# Looking for C Stands in the UK



## Steven_urwin (Jul 21, 2013)

Title says it all. I'm looking for C Stands (along with boom arms)

I have looked into this a little though, and have read good things about the Lumopro C Stand, and Avengers C Stand... however neither seem to be (easily) available in the UK.

Now one make I keep seeing is the Interfit INT308 C-Stand and Boom Arm Set.

http://www.wexphotographic.com/buy-interfit-int308-c-stand-and-boom-arm-set/p1027342

So the question I guess I am asking, is what brands do other people use, and does anyone have any experience with this company? 

Kind Regards,

Steve


----------



## CharlieB (Jul 22, 2013)

Personally.... I don't know why folks just don't go with the best, the originator of the C stand - MSE

The others are not as nice... I know, I've used em!

Matthews Studio Equipment - their number (not ironically) 1-800-CE-STAND

After using C stands, which are handy, I outfitted with a bunch of Matthews Beefy Baby and Jr stands. Just great stuff. And parts are always available (or they'll rebuild 'em for you).


----------



## CharlieB (Jul 22, 2013)

Forgot to say... call them in California, ask how to get in touch with their UK distributor. You'll find you may need to deal with a motion picture supplier, but most (at least in the USA) will gladly accomodate. I deal with Stage Equipment and Lighting, and am very small potatos for them...but they handle my requests with a smile.


----------



## paul13walnut5 (Jul 22, 2013)

Have you tried Calumet?

I use an interfit softbox. I would say it was good value, works well, but is not designed or consructed for serious professional use. My softbox is fraying and the seams splitting, rods losing their shape etc, but then I've built and rebuilt the box 100+ times on location for different jobs.

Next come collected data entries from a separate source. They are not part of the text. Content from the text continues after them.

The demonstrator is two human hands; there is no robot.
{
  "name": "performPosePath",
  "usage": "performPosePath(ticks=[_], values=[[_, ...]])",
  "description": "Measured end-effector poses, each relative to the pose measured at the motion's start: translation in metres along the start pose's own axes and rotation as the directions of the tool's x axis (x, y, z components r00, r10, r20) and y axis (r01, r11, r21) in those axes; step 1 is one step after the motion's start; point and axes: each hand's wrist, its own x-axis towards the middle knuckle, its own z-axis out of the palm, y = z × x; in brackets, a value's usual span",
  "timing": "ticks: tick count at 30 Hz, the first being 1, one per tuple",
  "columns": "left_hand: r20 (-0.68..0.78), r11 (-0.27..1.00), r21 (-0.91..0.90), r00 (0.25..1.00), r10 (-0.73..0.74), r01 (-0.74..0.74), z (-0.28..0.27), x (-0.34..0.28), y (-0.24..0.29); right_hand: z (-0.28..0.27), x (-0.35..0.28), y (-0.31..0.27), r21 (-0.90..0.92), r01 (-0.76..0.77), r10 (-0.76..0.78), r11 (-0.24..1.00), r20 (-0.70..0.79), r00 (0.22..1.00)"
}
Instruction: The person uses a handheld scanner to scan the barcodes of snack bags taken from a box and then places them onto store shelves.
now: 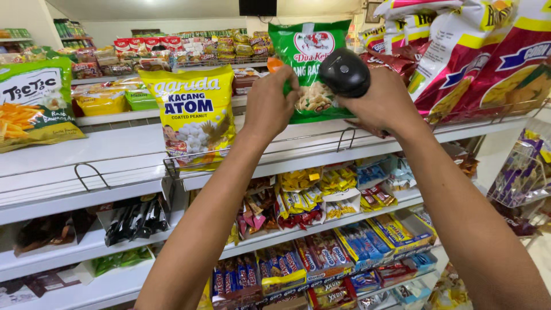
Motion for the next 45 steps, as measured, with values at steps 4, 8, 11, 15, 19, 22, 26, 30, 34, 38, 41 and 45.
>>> performPosePath(ticks=[4,8,11,15,19,22,26,30,34,38,41,45], values=[[0.228,0.998,-0.024,0.972,0.054,-0.049,0.015,0.007,-0.02,0.008,0.022,0.014,-0.184,-0.085,0.108,0.979,0.122,0.987],[0.527,0.99,0.143,0.845,-0.094,0.021,0.022,0.023,-0.026,0.019,0.032,0.019,-0.243,-0.125,0.168,0.962,0.166,0.972],[0.61,0.96,0.272,0.761,-0.218,0.057,0.033,0.033,-0.027,0.023,0.033,0.016,-0.266,-0.128,0.177,0.956,0.17,0.969],[0.753,0.91,0.414,0.551,-0.36,0.029,0.052,0.039,-0.026,0.032,0.021,0.015,-0.351,-0.121,0.207,0.928,0.219,0.954],[0.745,0.821,0.571,0.409,-0.527,0.019,0.057,0.033,-0.017,0.036,0.012,0.014,-0.399,-0.038,0.161,0.916,0.279,0.947],[0.707,0.784,0.62,0.453,-0.543,-0.028,0.062,0.028,-0.022,0.035,0.011,0.013,-0.389,-0.025,0.151,0.921,0.297,0.943],[0.653,0.743,0.644,0.635,-0.412,-0.18,0.081,0.018,-0.031,0.037,0.012,0.011,-0.421,-0.019,0.157,0.907,0.295,0.943],[0.73,0.884,0.465,0.581,-0.36,-0.036,0.081,0.031,-0.031,0.041,0.01,0.008,-0.377,-0.03,0.145,0.926,0.282,0.949],[0.814,0.886,0.459,0.428,-0.394,-0.058,0.087,0.044,-0.026,0.041,0.01,0.01,-0.378,-0.031,0.142,0.925,0.269,0.953],[0.788,0.843,0.538,0.355,-0.503,0.001,0.104,0.047,-0.031,0.04,0.01,0.013,-0.396,-0.049,0.165,0.917,0.265,0.95],[0.804,0.866,0.499,0.36,-0.473,0.025,0.118,0.044,-0.037,0.041,0.007,0.013,-0.374,-0.058,0.155,0.926,0.235,0.96],[0.818,0.949,0.313,0.495,-0.294,0.046,0.107,0.038,-0.025,0.037,0.001,0.015,-0.376,-0.059,0.128,0.925,0.161,0.978]])
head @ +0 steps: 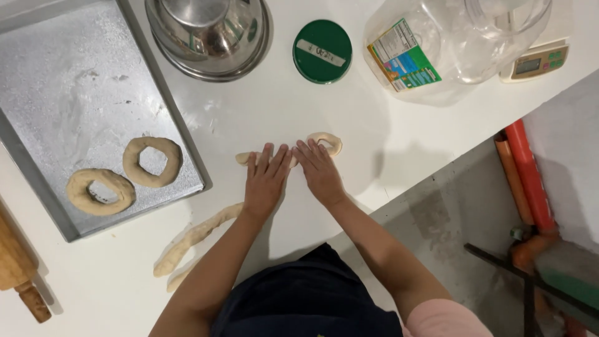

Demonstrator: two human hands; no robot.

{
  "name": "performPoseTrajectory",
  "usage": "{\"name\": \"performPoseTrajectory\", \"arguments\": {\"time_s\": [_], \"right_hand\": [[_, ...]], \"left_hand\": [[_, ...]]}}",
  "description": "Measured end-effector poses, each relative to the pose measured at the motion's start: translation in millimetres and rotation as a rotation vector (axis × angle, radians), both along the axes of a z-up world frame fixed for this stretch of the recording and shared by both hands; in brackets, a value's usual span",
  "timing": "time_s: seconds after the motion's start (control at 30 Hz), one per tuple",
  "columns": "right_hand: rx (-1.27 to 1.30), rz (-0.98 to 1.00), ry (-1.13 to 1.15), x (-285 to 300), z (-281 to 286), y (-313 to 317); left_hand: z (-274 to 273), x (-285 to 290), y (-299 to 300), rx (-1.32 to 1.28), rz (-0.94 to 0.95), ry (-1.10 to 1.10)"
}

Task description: Shaping long pieces of dough into rings and arranging them on a metal baking tray.

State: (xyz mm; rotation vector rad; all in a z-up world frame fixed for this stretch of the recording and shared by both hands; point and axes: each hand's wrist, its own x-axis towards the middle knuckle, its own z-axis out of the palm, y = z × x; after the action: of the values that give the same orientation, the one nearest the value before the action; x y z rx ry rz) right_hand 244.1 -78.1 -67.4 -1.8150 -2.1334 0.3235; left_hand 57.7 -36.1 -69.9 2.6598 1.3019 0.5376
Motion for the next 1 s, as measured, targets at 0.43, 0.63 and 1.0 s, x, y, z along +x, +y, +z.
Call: {"name": "performPoseTrajectory", "arguments": {"time_s": [0.43,0.63,1.0], "right_hand": [[0.273,0.291,-0.027,34,75,48],[-0.112,-0.029,0.198,48,14,27],[-0.102,-0.113,0.222,57,23,16]], "left_hand": [[0,9,44,-0.283,-0.148,-0.373],[21,12,51,-0.473,-0.221,-0.269],[-28,55,47,-0.308,-0.283,-0.266]]}}
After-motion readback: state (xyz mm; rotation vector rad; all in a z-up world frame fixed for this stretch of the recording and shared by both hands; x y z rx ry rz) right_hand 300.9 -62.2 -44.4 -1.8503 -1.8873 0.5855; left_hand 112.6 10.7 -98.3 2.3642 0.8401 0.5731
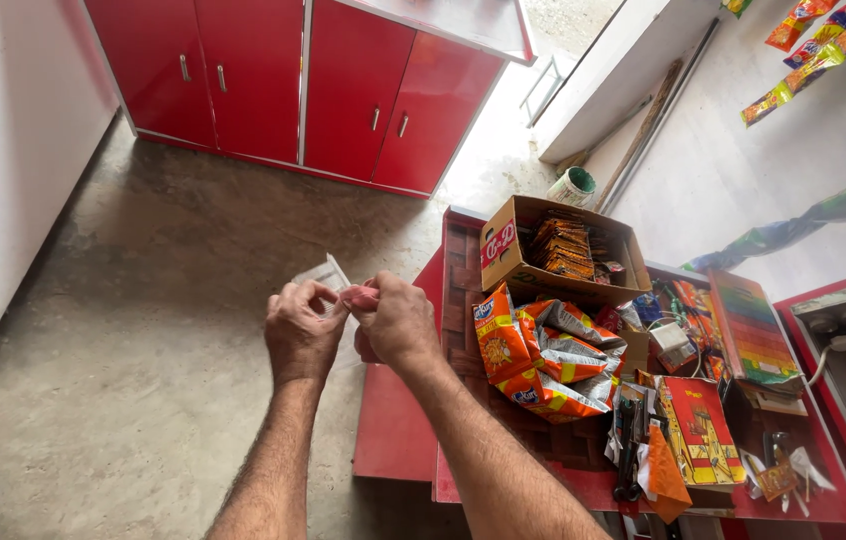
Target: Organize snacks and various items in a clear plastic container and on the counter.
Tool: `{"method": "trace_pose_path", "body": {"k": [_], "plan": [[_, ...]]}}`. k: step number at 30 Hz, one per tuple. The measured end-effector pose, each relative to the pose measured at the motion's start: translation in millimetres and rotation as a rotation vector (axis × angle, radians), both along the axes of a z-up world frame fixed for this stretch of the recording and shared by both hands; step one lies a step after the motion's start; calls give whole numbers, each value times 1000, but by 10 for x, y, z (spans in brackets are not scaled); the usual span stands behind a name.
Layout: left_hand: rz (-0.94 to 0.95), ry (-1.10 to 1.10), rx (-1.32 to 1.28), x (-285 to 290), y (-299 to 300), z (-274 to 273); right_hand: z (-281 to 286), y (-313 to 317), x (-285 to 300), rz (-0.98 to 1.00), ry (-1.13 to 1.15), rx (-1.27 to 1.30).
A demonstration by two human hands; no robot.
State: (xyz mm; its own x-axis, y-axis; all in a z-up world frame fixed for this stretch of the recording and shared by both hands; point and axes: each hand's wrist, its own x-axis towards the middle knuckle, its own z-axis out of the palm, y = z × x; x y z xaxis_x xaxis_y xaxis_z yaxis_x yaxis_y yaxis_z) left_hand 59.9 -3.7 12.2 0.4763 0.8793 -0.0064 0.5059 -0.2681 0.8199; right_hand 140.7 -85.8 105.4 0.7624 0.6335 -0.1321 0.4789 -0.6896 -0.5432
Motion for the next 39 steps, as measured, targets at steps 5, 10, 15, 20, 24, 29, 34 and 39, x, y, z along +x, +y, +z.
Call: {"method": "trace_pose_path", "body": {"k": [5,10,15,20,24,29,34,39], "plan": [[-145,-134,-127,109,102,59,-206,-91,188,-19,-4,40],[-178,-72,-502,149,155,143,-272,-117,243,-58,47,0],[-183,15,-662,184,209,80,-330,-157,236,-24,98,-21],[-212,-110,-792,195,229,-172,-410,-127,293,28,27,2],[-206,-145,-896,105,199,-9,-245,-109,254,58,41,-79],[-312,-145,-749,70,226,-174,-432,-182,366,84,117,94],[-373,58,-396,59,175,-24,-485,-185,431,32,179,94],[-295,-112,-558,71,121,40,-460,-181,438,45,255,153]]}}
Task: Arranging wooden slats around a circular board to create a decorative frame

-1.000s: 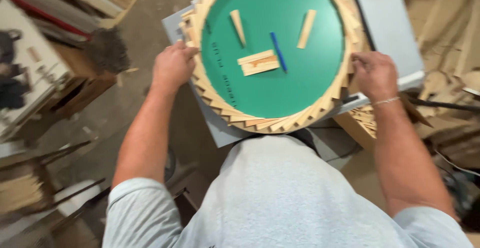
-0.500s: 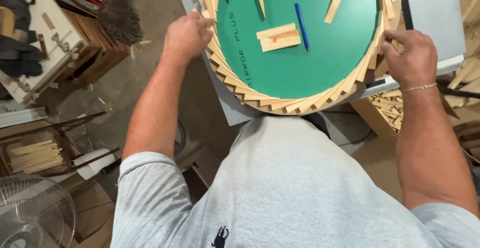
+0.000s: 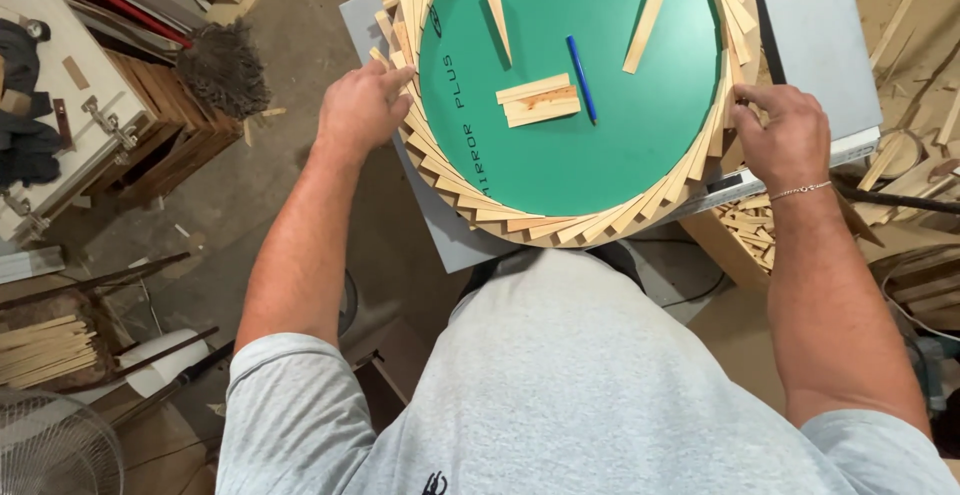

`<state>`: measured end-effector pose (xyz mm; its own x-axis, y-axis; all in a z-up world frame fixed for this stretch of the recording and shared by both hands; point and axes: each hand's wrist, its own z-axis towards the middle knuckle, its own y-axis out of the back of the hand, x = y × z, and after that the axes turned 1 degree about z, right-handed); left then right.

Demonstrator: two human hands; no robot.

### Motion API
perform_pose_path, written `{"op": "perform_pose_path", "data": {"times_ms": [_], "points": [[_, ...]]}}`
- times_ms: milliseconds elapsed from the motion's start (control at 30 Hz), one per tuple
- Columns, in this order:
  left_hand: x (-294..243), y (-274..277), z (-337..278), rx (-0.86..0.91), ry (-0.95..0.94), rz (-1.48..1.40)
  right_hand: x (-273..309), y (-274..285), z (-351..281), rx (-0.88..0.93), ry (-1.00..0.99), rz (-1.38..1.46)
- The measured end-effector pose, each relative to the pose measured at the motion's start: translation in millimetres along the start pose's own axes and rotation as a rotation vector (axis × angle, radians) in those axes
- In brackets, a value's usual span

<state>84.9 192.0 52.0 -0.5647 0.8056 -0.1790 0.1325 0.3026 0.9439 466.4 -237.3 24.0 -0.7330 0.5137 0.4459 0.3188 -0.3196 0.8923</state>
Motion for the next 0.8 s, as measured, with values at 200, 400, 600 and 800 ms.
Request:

It was really cheap so it works out at about £2.50 a shoot. The quality of light is really good and subjects can work under it happily without cooking. Low power draw as well, an issue if you also run a monitor and set light off of a single 13A circuit (with reds, you can light and nothing else)

That's the trade off. To get anything much better you would need to spend much more. Law of diminishing returns and all that. If you are going to work it really hard I would look elsewhere.


----------